▶ **Exercise materials**:
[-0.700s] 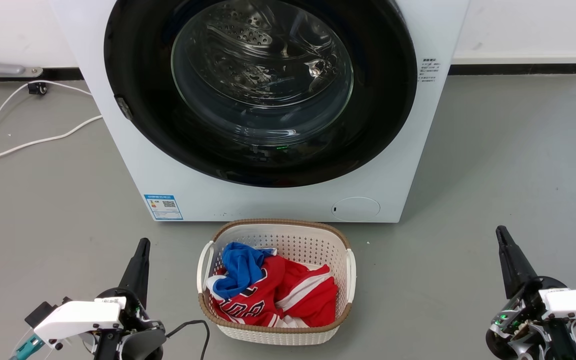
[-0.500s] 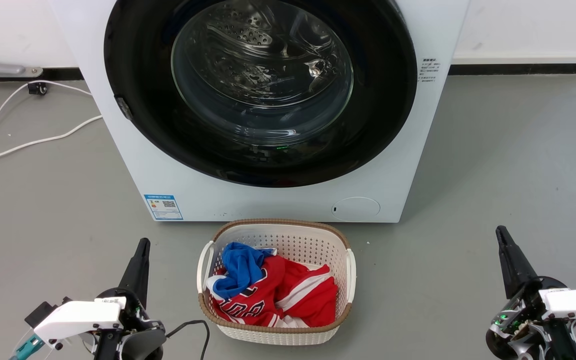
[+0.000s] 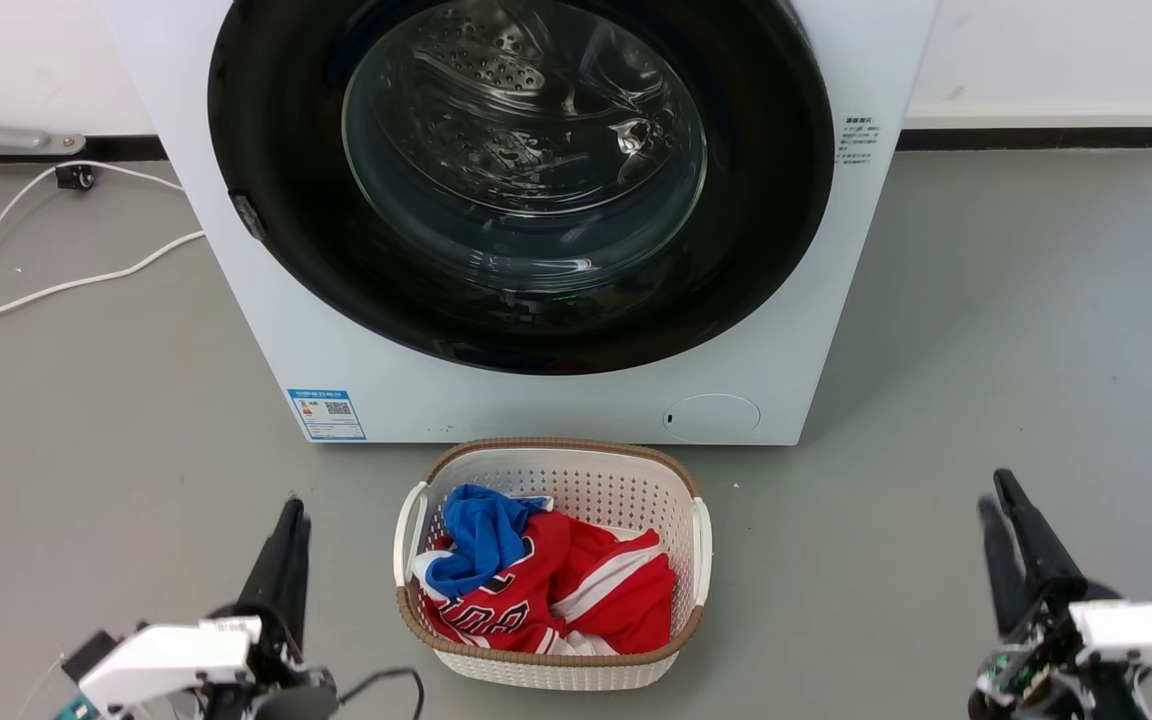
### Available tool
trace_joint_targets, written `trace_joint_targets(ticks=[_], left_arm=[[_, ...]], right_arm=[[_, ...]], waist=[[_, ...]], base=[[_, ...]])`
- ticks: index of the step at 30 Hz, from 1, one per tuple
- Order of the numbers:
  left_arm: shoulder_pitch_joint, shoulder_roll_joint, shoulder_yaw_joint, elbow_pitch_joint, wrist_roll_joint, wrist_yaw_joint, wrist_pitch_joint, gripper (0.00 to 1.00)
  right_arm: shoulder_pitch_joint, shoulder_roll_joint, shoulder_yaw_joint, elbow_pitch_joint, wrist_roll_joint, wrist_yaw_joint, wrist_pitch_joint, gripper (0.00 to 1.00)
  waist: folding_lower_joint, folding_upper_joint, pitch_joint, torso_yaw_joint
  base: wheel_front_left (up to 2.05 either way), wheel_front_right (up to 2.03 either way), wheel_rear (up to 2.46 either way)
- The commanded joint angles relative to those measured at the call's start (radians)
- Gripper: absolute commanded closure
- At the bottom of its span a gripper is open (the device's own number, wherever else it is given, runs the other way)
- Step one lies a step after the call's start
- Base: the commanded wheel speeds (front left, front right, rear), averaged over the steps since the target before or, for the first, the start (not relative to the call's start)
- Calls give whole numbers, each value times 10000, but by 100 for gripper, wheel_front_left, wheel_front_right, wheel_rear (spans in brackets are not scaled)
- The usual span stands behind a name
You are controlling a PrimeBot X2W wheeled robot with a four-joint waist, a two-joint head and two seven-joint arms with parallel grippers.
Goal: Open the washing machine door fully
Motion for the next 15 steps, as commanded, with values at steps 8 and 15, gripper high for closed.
trace_joint_targets(ticks=[8, 15], left_arm=[[109, -2, -70, -206, 502, 0, -360, 0], [131, -1, -118, -592, 1924, 121, -698, 0]], right_arm=[[162, 9, -148, -117, -690, 1, -352, 0], [265, 14, -248, -609, -2204, 2, -684, 0]], waist=[[0, -1, 3, 0], [0, -1, 7, 6]], base=[[0, 0, 0], [0, 0, 0]])
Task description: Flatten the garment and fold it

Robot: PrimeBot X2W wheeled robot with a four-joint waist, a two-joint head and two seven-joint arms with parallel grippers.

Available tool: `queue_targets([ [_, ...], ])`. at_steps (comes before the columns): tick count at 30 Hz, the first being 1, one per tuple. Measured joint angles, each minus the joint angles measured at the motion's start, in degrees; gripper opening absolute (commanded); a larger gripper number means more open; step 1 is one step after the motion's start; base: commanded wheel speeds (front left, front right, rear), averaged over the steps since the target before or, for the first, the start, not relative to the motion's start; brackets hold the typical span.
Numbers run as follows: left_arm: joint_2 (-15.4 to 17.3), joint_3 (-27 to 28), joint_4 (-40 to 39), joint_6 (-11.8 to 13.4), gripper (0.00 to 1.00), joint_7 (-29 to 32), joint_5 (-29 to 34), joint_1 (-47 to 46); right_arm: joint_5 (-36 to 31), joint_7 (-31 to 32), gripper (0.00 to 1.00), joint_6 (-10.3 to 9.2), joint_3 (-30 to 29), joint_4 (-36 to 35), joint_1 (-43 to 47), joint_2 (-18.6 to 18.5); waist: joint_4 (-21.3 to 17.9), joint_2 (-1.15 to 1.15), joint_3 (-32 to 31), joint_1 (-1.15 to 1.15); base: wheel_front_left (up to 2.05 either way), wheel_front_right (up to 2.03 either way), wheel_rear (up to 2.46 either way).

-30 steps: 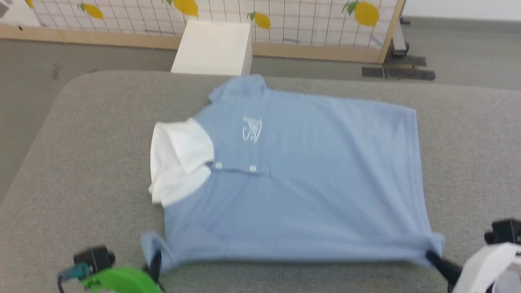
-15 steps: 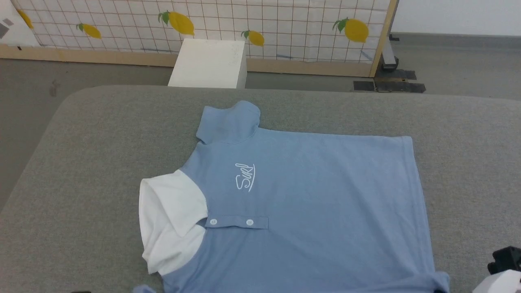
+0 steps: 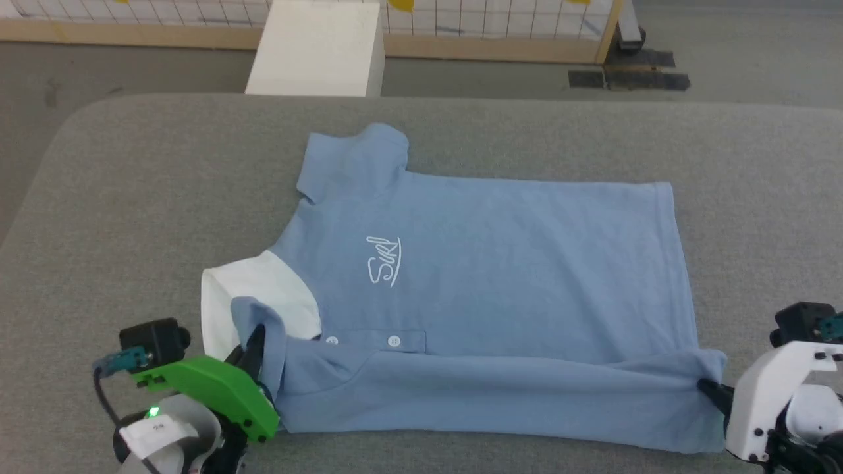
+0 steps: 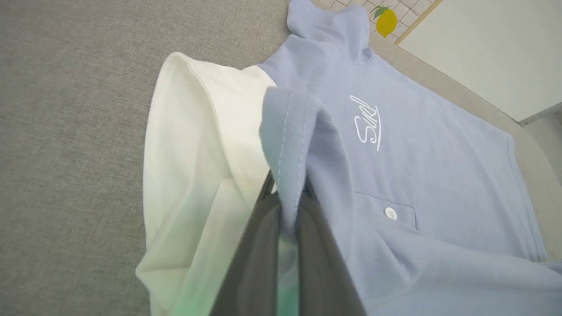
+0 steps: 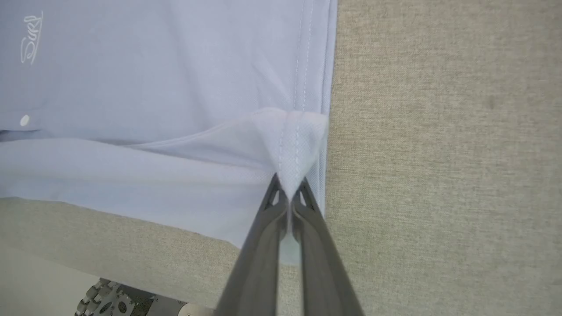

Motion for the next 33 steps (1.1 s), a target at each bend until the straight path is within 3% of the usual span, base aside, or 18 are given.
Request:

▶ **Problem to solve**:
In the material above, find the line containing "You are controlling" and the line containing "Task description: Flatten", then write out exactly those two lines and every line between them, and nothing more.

▶ **Task result**:
You are controlling a PrimeBot X2W wheeled robot with a four-joint waist, a two-joint head and two seven-joint arms with parallel grippers.
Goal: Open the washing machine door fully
Motion for the next 15 steps, as commanded, with values at steps 8 and 15, gripper high for closed.
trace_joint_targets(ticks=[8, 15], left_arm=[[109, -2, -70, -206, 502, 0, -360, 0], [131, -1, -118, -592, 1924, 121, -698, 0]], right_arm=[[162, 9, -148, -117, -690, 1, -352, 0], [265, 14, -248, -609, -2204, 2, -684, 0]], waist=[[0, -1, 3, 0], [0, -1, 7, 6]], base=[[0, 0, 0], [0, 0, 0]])
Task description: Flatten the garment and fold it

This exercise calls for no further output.